Biologic therapies work by targeting specific bodily functions that cause symptoms like inflammation and asthma attacks. Unlike medicines that are made through chemical processes, biologics are made from living material such as proteins and sugars, substances already used as tools to carry out healthy biological functions in the body. As such, they can be designed to block the precise part of the immune system that is not working as it should while seeking to minimise the likelihood of affecting any healthy tissues or functions around it. 

Despite the availability of biologic therapies, and the evidence that they can work, the treatments are underutilised. According to the Global Initiative for Asthma, or GINA, over 60% of eligible patients are not receiving these treatments. Many undergo multiple, potentially damaging, asthma attacks before they are given biologic treatments, too. 

GINA also states that ensuring asthma and COPD patients are vaccinated against common respiratory diseases is also crucial, as they are more likely to develop severe complications from infections.  

“People with asthma or COPD have often lived with their conditions for years, so their symptoms have become part of ‘normal life’,” says Tonya Winders, the President and CEO of patient advocacy organisation the Global Allergy and Airways Patient Platform (GAAPP). 
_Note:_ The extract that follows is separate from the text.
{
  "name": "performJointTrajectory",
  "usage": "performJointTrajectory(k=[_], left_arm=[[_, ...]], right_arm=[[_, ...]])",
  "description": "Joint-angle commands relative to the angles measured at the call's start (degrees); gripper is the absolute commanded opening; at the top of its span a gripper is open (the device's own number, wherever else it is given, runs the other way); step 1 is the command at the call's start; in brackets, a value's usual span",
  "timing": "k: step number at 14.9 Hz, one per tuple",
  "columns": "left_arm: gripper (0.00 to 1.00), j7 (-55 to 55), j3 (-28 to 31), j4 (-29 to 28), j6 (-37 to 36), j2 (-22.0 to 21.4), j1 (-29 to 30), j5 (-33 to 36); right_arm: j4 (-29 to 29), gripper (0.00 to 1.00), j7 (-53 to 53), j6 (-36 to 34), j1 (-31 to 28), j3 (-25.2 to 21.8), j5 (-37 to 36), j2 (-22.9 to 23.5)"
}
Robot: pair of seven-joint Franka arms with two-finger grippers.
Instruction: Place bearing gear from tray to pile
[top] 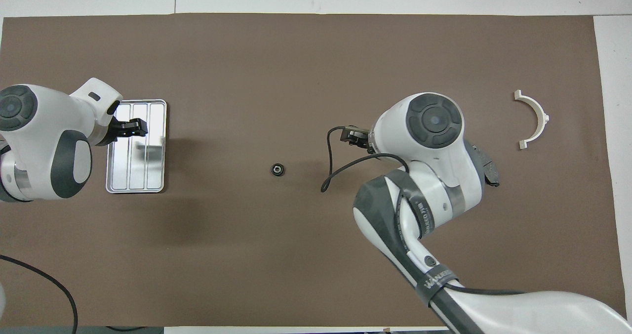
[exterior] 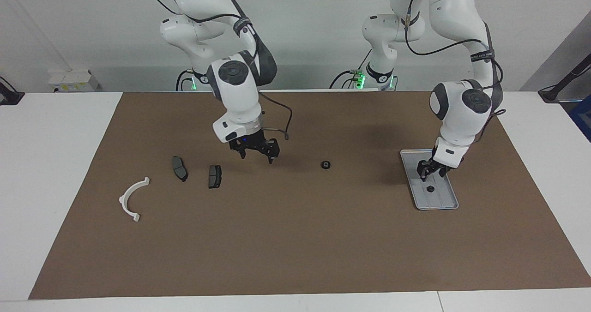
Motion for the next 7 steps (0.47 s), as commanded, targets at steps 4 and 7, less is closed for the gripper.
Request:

“Few are aware that there are many more treatment options available to them now and that it may be possible to be free from symptoms and exacerbations. It’s time for this to change for the better.” 

Greater protection 

Preventing asthma and COPD attacks and minimising inflammation can prevent ongoing, cumulative lung damage, but what about the direct or indirect risk of damage to the rest of the body? 

While highly effective in managing the symptoms of asthma and COPD, both frequent short and routine courses of oral corticosteroids (OCS) can cause numerous side effects and ultimately impact healthy parts of the body. 
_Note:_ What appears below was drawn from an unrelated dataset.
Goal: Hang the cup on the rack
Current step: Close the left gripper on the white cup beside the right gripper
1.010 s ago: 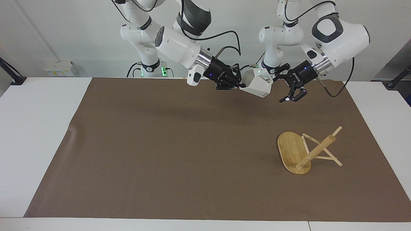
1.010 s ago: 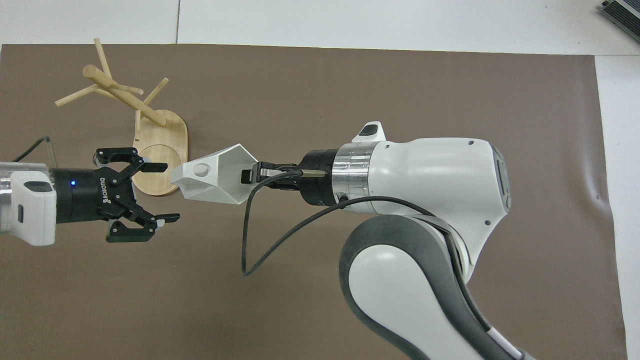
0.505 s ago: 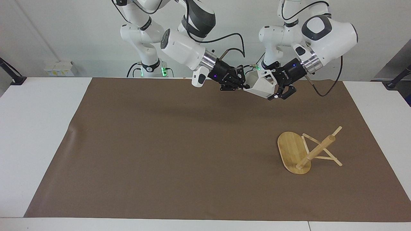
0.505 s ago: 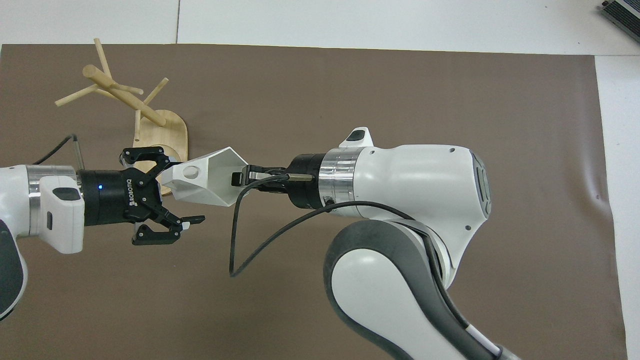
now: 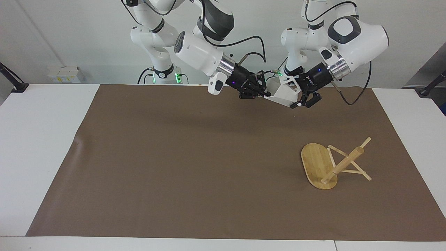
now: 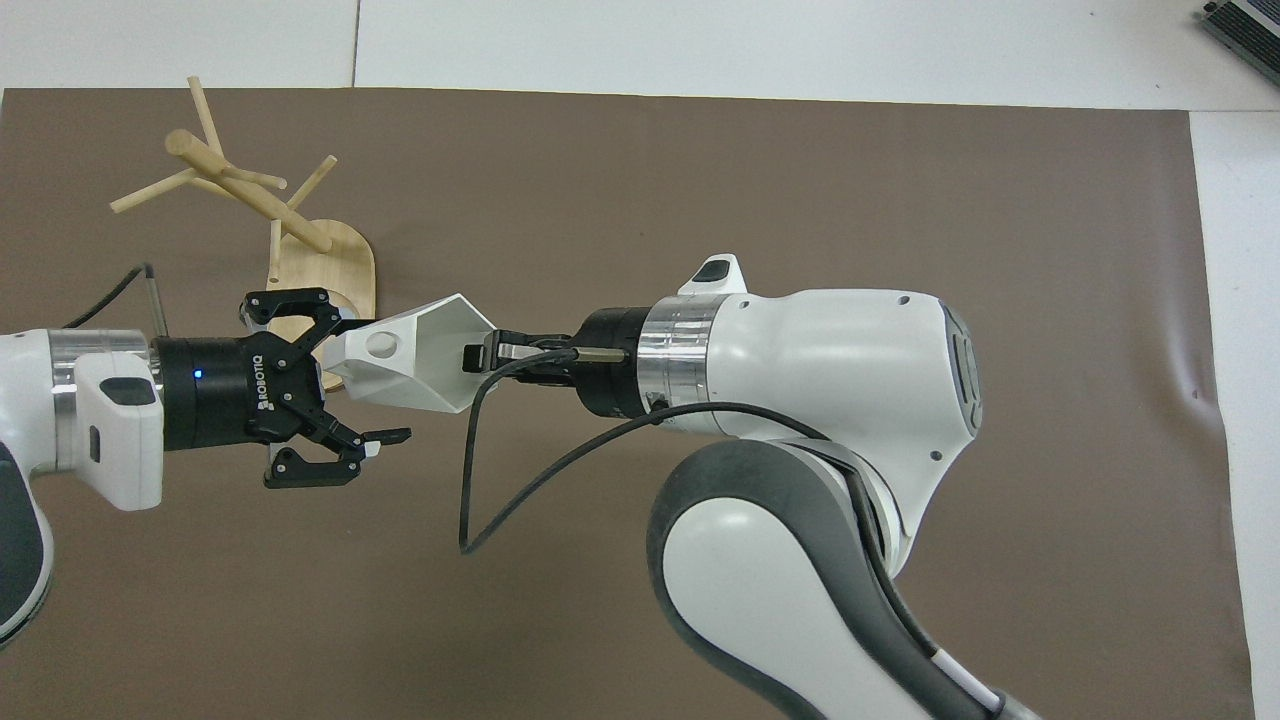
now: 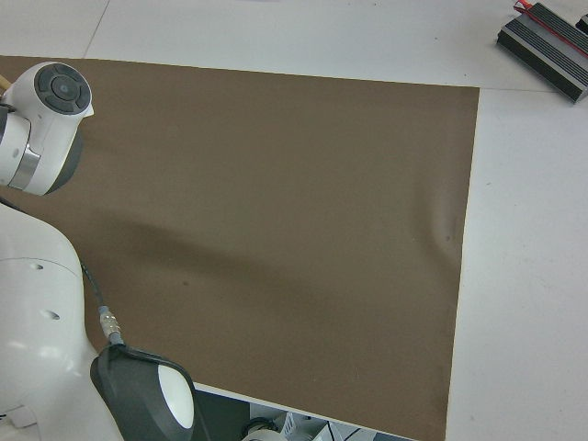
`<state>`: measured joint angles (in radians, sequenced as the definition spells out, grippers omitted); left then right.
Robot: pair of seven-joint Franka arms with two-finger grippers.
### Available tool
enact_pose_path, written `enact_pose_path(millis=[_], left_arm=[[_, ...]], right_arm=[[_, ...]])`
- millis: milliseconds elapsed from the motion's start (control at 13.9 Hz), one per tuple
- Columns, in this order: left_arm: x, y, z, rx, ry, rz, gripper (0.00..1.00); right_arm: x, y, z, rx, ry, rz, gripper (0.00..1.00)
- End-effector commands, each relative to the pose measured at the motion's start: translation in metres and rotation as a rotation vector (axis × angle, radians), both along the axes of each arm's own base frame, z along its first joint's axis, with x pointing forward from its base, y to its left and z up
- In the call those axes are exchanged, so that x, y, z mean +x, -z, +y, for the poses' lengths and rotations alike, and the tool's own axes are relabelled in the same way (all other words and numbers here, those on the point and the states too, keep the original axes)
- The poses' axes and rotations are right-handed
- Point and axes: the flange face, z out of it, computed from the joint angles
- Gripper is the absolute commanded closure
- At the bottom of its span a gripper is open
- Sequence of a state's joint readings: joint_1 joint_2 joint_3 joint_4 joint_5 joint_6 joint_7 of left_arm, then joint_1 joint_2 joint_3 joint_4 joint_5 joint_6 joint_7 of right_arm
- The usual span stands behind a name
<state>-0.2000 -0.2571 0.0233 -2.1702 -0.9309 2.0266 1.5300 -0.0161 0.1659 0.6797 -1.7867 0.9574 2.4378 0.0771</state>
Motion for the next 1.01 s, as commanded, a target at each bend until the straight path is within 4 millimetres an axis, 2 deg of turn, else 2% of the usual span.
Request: enact_pose_path(millis=[0,505,577,649,722,794,938], left_arm=[[-0.0067,-0.0017,0.0014,-0.024,-0.004,-0.029,0.0],[-0.0056,-0.0041,0.0008,-0.037,0.009,-0.056,0.0],[-0.005,-0.0057,0.0008,-0.038,0.012,-0.065,0.06],[-0.0037,-0.0055,0.0005,-0.034,0.031,-0.097,0.18],[-0.0014,-0.0074,0.0017,-0.033,0.04,-0.138,0.39],[-0.0019,-0.0082,0.0019,-0.039,0.04,-0.136,0.99],[-0.0021,-0.0074,0.0019,-0.04,0.034,-0.128,1.0]], right_arm=[[-0.0001,-0.0013,0.0008,0.013,0.014,0.013,1.0],[0.0001,-0.0003,0.0001,0.011,0.015,0.015,1.0],[0.0001,-0.0003,0.0001,0.011,0.015,0.015,1.0],[0.0,-0.0002,0.0003,0.012,0.014,0.017,1.0],[0.0,-0.0002,0.0003,0.011,0.014,0.017,1.0],[-0.0006,-0.0001,0.0004,0.01,0.014,0.019,1.0],[-0.0002,-0.0001,0.0004,0.011,0.015,0.02,1.0]])
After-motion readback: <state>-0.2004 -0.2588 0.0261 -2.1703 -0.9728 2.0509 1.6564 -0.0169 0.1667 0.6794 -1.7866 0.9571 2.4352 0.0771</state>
Short term effects of use include insomnia, indigestion, fluid retention and mood changes, while longer-term complications could involve osteoporosis, hypertension, cardiovascular disease, diabetes, increased risk of other infections and more.  
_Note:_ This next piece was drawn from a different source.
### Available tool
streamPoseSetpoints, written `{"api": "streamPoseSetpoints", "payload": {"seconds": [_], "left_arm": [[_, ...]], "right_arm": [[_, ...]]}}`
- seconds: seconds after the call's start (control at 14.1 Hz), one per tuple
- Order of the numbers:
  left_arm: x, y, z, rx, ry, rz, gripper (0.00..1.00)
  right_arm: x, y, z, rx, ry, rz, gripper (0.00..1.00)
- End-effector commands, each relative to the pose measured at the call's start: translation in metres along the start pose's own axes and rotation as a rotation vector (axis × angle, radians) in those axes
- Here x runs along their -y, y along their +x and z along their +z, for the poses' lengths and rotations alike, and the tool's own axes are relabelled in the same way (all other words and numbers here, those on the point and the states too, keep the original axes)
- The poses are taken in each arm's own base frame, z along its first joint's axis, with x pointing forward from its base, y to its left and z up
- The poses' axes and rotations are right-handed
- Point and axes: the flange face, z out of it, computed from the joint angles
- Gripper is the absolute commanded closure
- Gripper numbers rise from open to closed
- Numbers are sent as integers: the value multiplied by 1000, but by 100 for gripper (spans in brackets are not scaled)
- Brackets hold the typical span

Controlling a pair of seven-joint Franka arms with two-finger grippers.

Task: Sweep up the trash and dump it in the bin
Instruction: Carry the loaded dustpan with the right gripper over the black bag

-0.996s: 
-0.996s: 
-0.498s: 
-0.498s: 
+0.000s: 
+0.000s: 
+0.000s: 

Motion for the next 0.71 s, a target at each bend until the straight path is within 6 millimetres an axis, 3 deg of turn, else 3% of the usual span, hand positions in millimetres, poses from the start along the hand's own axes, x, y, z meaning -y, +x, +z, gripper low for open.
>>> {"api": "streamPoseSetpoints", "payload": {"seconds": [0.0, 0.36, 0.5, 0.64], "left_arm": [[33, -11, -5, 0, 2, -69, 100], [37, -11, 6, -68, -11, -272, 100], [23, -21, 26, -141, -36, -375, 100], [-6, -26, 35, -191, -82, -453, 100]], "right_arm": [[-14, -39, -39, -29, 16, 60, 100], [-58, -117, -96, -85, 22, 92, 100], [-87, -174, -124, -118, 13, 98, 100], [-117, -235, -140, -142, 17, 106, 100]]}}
Now, there is increasing evidence that the adverse consequences of OCS accumulate over a patient’s lifetime, even if they are receiving relatively low doses. Despite this and the availability of various biologic therapies which have shown to reduce the need for OCS, repeated courses of OCS are still frequently used as maintenance treatments, or ‘bursts’ and often prescribed before the underlying cause of a patient’s exacerbations or symptoms are understood. This approach may temporarily improve symptoms but does not address the specific underlying driver of inflammation in the long-term.

GINA recommends that OCS should only be considered as a temporary option. Meanwhile, GOLD 2024 – an evidence-based report that provides a global strategy for the diagnosis, management, and prevention of COPD states that OCS should only be use during significant attacks, as even short bursts of treatment can increase the risk of pneumonia, sepsis, and even death. 

While OCS may be extremely effective in an acute setting to tackle inflammation and a ‘go-to’ for treatment of attacks, they can lead to complications further down the line,” says Prof Pavord.

“Yes, attacks must be treated to prevent lung damage as soon as possible, but it is also important that we predict and prevent attacks by assessing biomarkers and offering targeted preventative treatment.

“This way OCS will be used more sparingly, minimising the trade-off between lung damage from the asthma or damage to other organs from OCS.”

By addressing the root causes of asthma and matching the latest evidence-based treatments to the right patients, it could be possible for them to achieve clinical remission –stable lung function, and a life free from attacks, OCS, and symptoms caused by inflammation. 

“I want people to know that they’re not causing a fuss by asking their doctor if being free from symptoms, exacerbations or the need for oral steroids could be possible,” GAAPP President Winders concludes. 

“With today’s advances in respiratory medicine, we can all aim much higher.”